We are looking for LLM/ ML Infrastructure engineer experienced with Rust/C++ and CUDA for remote work.
Our client is building a decentralized AI infrastructure focused on running and serving ML models directly on user-owned hardware (on-prem / edge environments).
A core component of the product is a proprietary “capsule” runtime for deploying and running ML models. Currently, some components rely on popular open-source solutions (e.g., llama.cpp).
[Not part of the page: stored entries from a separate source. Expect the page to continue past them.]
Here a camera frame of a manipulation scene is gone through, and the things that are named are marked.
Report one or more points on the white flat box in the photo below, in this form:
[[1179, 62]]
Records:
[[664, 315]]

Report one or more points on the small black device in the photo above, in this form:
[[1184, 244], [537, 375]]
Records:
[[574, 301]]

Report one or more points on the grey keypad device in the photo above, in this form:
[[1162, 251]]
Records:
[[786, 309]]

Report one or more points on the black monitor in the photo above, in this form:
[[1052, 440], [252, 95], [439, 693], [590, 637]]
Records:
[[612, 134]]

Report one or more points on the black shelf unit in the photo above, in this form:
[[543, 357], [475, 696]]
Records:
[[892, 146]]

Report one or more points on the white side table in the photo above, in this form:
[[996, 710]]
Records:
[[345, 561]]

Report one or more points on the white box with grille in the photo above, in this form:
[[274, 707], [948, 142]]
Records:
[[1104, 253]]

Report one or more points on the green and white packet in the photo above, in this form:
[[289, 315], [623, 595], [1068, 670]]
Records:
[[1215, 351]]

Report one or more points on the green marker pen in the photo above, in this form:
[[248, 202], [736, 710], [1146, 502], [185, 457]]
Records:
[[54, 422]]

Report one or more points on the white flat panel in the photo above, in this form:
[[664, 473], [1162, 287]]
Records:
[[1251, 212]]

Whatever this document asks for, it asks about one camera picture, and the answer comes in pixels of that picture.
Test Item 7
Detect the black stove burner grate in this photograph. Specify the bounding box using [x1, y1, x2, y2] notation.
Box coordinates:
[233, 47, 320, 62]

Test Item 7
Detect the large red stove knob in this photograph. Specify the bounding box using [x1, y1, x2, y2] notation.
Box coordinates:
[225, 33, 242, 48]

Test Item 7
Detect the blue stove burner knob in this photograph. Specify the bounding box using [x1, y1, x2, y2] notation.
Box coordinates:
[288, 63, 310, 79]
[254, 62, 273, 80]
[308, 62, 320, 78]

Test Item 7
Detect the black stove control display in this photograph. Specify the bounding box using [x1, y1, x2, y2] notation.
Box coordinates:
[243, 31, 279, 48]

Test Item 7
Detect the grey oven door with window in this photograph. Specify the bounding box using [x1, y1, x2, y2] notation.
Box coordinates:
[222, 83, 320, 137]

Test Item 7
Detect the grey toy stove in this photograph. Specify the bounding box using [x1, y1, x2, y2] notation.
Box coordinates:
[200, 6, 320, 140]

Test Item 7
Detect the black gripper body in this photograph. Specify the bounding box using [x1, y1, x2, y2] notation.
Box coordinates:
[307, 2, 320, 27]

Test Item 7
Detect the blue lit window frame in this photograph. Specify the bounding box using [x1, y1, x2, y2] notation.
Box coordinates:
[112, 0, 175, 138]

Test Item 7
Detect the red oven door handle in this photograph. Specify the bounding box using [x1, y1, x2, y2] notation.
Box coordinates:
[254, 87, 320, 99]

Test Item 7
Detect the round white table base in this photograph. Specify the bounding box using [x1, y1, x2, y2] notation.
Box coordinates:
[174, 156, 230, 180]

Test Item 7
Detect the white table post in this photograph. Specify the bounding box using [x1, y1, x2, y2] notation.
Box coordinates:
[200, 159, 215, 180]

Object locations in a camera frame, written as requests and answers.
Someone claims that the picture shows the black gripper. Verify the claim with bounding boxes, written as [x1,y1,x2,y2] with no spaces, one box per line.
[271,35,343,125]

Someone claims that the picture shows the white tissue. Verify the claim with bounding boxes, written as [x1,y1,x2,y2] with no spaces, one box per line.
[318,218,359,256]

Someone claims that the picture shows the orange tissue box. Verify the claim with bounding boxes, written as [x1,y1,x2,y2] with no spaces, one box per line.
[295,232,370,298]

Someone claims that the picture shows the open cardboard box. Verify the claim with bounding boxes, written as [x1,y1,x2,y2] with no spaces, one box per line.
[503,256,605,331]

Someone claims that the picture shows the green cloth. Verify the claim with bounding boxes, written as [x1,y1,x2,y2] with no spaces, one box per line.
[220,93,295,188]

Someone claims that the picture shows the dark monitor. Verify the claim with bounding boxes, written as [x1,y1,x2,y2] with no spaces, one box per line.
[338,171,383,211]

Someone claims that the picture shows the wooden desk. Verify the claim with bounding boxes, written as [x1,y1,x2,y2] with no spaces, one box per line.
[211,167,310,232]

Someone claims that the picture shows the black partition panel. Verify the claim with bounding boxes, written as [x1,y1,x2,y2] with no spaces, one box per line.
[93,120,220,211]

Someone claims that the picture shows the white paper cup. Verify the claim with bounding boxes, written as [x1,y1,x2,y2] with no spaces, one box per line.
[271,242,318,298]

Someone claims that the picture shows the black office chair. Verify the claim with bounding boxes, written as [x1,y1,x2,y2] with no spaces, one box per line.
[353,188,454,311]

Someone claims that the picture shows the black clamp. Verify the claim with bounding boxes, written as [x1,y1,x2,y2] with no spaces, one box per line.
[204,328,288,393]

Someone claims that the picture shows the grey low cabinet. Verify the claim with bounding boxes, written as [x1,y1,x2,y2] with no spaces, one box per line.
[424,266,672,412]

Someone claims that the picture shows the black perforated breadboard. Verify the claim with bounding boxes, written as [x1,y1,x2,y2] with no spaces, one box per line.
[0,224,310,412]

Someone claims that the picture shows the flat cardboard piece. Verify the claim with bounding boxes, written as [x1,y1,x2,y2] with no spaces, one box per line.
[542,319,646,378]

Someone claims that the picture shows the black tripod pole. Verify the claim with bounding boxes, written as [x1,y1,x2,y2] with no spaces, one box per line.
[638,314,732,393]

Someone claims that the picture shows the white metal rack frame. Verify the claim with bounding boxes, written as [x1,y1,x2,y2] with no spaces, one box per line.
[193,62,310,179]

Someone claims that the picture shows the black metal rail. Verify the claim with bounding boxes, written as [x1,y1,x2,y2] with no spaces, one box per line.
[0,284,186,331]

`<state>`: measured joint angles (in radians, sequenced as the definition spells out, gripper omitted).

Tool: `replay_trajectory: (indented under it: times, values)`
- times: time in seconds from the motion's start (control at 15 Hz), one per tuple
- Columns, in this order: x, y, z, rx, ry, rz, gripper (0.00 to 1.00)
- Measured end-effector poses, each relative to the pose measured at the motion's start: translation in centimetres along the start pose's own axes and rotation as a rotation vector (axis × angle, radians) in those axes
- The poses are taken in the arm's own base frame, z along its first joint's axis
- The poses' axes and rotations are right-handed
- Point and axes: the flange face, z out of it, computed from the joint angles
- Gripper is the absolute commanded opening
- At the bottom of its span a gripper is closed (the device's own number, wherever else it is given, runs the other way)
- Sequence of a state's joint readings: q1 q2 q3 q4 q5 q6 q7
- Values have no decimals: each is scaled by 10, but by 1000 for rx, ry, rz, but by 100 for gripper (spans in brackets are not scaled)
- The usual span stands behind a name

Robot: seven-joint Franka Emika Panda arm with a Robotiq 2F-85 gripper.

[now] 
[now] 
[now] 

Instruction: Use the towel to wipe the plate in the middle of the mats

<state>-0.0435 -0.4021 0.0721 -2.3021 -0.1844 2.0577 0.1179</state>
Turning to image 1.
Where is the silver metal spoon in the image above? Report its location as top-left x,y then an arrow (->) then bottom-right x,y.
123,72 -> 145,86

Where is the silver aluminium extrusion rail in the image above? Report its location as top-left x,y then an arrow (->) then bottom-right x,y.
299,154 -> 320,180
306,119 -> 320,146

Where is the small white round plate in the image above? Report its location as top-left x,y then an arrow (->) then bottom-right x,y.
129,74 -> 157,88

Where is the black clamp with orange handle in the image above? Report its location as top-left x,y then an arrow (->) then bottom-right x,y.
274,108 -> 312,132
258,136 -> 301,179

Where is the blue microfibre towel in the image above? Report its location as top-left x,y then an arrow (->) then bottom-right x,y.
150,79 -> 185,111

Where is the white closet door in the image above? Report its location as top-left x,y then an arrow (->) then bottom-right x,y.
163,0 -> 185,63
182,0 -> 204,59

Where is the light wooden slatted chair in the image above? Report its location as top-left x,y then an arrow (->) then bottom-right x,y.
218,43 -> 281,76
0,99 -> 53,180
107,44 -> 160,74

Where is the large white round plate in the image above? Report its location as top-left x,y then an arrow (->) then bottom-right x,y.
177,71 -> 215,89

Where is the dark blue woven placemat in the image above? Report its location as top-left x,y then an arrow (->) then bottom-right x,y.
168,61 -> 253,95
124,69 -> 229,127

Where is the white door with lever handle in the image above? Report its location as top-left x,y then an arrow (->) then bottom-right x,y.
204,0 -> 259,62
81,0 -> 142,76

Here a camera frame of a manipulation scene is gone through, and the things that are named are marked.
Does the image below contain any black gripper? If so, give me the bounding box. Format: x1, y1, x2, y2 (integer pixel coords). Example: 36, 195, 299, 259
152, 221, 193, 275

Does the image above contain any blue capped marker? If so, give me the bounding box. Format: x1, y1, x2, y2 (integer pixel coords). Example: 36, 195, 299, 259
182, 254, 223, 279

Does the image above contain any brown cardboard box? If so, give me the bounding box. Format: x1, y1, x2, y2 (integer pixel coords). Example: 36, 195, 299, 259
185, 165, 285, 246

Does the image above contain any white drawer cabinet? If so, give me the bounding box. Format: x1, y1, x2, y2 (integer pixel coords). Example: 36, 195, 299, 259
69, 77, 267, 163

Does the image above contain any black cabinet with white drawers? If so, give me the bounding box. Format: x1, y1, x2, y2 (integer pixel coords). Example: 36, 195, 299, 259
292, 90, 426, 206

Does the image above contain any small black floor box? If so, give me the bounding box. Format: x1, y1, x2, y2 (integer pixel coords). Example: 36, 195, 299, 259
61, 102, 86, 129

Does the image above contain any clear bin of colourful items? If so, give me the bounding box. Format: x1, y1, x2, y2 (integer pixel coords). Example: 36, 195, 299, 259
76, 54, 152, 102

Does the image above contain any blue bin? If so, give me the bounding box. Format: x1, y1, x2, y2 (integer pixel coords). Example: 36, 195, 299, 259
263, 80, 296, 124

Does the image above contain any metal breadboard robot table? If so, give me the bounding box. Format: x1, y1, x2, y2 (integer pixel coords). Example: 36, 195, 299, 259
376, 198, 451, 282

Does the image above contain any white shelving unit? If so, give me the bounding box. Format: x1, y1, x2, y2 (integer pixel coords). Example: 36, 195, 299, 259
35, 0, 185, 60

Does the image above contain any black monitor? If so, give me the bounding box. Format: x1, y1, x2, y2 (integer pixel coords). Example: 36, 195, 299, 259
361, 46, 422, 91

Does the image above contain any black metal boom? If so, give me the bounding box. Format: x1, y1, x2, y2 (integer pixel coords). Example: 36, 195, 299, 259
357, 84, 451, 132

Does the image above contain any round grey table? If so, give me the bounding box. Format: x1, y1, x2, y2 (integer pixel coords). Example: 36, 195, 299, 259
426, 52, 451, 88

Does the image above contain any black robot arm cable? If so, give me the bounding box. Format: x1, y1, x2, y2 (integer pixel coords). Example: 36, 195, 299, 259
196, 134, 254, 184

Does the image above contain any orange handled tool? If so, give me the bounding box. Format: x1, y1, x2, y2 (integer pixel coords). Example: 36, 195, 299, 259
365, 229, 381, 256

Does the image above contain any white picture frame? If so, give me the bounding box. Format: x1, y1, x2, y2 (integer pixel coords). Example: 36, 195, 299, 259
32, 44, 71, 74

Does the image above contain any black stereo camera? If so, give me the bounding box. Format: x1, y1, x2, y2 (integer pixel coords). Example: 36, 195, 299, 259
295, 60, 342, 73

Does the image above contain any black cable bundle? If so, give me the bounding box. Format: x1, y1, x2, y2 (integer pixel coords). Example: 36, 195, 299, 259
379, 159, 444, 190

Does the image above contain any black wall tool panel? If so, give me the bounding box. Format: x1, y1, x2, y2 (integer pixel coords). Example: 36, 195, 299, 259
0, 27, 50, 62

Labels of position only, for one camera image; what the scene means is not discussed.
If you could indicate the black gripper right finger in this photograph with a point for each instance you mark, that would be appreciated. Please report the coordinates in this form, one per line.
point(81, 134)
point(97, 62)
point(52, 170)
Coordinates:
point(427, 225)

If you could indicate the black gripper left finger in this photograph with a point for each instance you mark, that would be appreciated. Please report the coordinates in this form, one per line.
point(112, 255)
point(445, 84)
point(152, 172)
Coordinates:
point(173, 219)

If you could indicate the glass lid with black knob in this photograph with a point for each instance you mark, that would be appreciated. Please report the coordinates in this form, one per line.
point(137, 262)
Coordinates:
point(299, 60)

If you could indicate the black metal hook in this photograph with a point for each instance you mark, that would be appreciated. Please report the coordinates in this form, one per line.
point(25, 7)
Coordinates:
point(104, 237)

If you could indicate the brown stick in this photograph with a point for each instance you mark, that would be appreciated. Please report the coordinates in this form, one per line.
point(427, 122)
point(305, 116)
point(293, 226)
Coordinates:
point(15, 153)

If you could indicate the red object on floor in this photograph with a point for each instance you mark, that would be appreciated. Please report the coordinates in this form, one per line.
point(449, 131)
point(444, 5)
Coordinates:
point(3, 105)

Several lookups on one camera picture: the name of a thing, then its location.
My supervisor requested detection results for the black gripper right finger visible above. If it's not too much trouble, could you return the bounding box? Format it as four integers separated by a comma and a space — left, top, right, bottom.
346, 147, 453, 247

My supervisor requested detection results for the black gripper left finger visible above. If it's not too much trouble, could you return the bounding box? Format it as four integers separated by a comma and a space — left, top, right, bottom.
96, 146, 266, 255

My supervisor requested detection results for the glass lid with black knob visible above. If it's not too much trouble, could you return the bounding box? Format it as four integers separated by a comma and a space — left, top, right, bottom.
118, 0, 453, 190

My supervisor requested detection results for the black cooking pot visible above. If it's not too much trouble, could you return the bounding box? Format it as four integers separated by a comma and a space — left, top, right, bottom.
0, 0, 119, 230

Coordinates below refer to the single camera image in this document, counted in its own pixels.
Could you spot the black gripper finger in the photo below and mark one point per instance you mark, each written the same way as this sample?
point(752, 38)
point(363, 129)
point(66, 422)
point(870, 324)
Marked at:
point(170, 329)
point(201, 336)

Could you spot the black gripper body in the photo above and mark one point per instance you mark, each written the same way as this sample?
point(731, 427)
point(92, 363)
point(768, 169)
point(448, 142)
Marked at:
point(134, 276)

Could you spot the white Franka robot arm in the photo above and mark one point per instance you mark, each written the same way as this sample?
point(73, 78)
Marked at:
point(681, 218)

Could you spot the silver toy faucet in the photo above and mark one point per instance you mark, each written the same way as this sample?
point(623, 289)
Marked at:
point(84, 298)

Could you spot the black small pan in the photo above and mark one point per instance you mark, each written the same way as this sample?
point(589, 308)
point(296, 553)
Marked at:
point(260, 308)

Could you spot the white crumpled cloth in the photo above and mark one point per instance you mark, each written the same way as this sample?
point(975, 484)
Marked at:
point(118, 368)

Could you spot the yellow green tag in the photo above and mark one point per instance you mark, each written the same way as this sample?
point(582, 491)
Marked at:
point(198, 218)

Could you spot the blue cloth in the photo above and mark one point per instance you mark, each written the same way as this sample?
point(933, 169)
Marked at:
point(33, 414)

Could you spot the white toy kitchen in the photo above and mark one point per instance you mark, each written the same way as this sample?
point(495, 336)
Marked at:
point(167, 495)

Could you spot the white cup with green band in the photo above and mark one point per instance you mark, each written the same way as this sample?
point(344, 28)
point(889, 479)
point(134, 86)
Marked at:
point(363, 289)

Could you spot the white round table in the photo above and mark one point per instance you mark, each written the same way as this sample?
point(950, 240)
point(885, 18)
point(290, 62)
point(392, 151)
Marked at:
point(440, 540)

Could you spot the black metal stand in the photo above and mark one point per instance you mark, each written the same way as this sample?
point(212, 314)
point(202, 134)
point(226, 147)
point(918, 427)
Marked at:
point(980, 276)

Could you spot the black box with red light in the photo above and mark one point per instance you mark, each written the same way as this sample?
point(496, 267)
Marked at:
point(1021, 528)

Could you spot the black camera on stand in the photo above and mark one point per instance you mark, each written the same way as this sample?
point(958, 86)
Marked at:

Still, the strategic goal is to replace community-driven components with in-house ML infrastructure to gain complete control over performance, optimization, and long-term evolution.
In parallel, the company is developing:
-
its own network for generating high-quality, domain-specific datasets,
-
fine-tuned compact models for specialized use cases,
-
a research track focused on ranking, aggregation, accuracy improvements, and latency reduction.
The primary target audience is B2B IT companies.
The long-term product vision is to move beyond generic code generation and focus on high-performance, hardware-aware, and efficiency-optimized code generation.
ML Direction
1. Applied ML Track (Primary focus for this role)
-
Development of ML inference infrastructure
-
Building and evolving proprietary runtime capsules
-
Porting and implementing ML algorithms on a custom architecture
-
Low-level performance optimization across hardware platforms
2. Research Track
-
ML research with published papers
-
Improvements in answer quality and inference efficiency
-
Experiments with aggregation, ranking, and latency reduction
👉 This position is primarily focused on the applied ML / engineering track.
Role
This is a strongly engineering-oriented ML role focused on inference, performance, and systems-level implementation rather than model experimentation.
📌 Approximately 90% of the work is hands-on coding and optimization.
You will
-
Implement ML algorithms from research papers into production-ready code
-
Port existing ML inference algorithms to the company’s proprietary architecture
-
Develop and optimize inference
-
Optimize performance, memory usage, and latency
-
Integrate and adapt open-source ML solutions (LLaMA, VLMs, llama.cpp, etc.)
-
Contribute to the foundational architecture of the ML platform
Key Responsibilities
Inference Infrastructure Development:
○ Design and implementation of a cross-platform engine for ML model inference
○ Development of low-level components in Rust and C++ with focus on maximum performance
○ Creation and integration of APIs for interaction with the inference engine
Performance Optimization:
○ Implementation of modern optimization algorithms: Flash Attention, PagedAttention, continuous batching
○ Development and optimization of CUDA kernels for GPU-accelerated computations
○ Profiling and performance tuning across various GPU architectures
○ Optimization of memory usage and model throughput
Model Operations:
○ Implementation of efficient model quantization methods (GPTQ, AWQ, GGUF)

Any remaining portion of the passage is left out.